Pour une montée en puissance des secours humanitaires, les organisations vont avoir besoin de personnel expérimenté, qu’on trouve sur place ou qui viennent de l’international. Aujourd’hui, la capacité à déployer du personnel international au Burkina Faso est limité pour les uns et les autres, alors que nous sommes sur plusieurs fronts.
Nous pourrons peut-être avoir aussi des difficultés en termes d’approvisionnement en intrants et des médicaments, du fait des restrictions internationales. Sans parler du risque de ne pas pouvoir faire venir des équipements de protection pour le personnel de santé, en première ligne sur la réponse au Covid-19.
Les conséquences indirectes de la pandémie de Covid-19 pourraient conduire à une nouvelle phase d’urgence, si les besoins fondamentaux ne sont pas satisfaits.
Hassan Maïyaki, chef de mission pour MSF au Burkina Faso
Sans moyens humains, matériels et techniques indispensables à l’aide humanitaire, nous serons plus difficilement en mesure d’assurer une meilleure prise en charge des patients, alors que les pics saisonniers de malnutrition infantile et de paludisme, urgence récurrente chaque année dans la région sahélienne, approchent et risquent de faire des ravages à partir du mois de juin.
Nous devons donc nous adapter rapidement à ce nouveau contexte, mais cela ne sera peut-être pas sans conséquence pour les populations.
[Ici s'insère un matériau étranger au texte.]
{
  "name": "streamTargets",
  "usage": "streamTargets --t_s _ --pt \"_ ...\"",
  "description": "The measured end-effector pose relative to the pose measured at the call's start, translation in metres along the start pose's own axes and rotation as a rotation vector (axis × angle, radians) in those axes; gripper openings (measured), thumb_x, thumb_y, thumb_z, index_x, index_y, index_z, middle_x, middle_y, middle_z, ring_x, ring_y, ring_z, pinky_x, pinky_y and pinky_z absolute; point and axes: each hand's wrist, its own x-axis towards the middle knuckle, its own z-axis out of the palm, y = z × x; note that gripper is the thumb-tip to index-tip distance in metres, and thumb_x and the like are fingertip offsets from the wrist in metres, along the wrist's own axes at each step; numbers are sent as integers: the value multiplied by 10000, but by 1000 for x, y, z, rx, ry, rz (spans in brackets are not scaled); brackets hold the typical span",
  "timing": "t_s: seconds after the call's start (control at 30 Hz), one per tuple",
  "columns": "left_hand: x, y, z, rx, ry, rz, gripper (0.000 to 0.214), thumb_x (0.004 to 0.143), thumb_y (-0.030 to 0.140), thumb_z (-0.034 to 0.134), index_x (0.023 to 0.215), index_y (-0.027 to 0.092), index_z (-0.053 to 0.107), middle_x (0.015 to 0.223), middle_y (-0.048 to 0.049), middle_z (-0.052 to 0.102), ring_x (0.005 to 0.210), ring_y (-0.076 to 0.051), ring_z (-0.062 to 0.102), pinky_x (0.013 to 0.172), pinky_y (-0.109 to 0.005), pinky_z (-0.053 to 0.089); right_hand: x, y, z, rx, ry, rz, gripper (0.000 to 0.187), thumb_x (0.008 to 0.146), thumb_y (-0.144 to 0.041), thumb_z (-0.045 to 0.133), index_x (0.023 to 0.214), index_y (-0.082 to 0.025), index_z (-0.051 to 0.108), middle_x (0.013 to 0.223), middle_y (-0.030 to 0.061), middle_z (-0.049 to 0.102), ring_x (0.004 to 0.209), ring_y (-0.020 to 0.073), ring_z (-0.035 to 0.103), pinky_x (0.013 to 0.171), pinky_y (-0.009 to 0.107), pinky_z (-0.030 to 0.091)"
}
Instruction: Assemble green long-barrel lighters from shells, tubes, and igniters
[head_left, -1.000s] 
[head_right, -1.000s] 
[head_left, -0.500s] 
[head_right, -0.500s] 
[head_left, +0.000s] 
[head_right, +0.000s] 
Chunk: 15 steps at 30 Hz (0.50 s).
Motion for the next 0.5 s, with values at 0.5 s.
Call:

Avec bientôt près d’un million de déplacés et une pression grandissante sur les communautés locales qui les accueillent dans leurs villes, la population est déjà très éprouvée. Or les conséquences indirectes de la pandémie de Covid-19 pourraient conduire à une nouvelle phase d’urgence, si les besoins fondamentaux ne sont pas satisfaits.
Autre challenge, ou nécessité, celui d’éviter la panique ou la défiance. Pour cela, nous devons impérativement travailler avec les communautés, pour éviter les fausses informations, les rumeurs et la peur du virus. Il est vraiment essentiel aujourd’hui qu’on arrive à dépassionner les débats autour de la pandémie et de la réponse et qu’on garde la tête froide.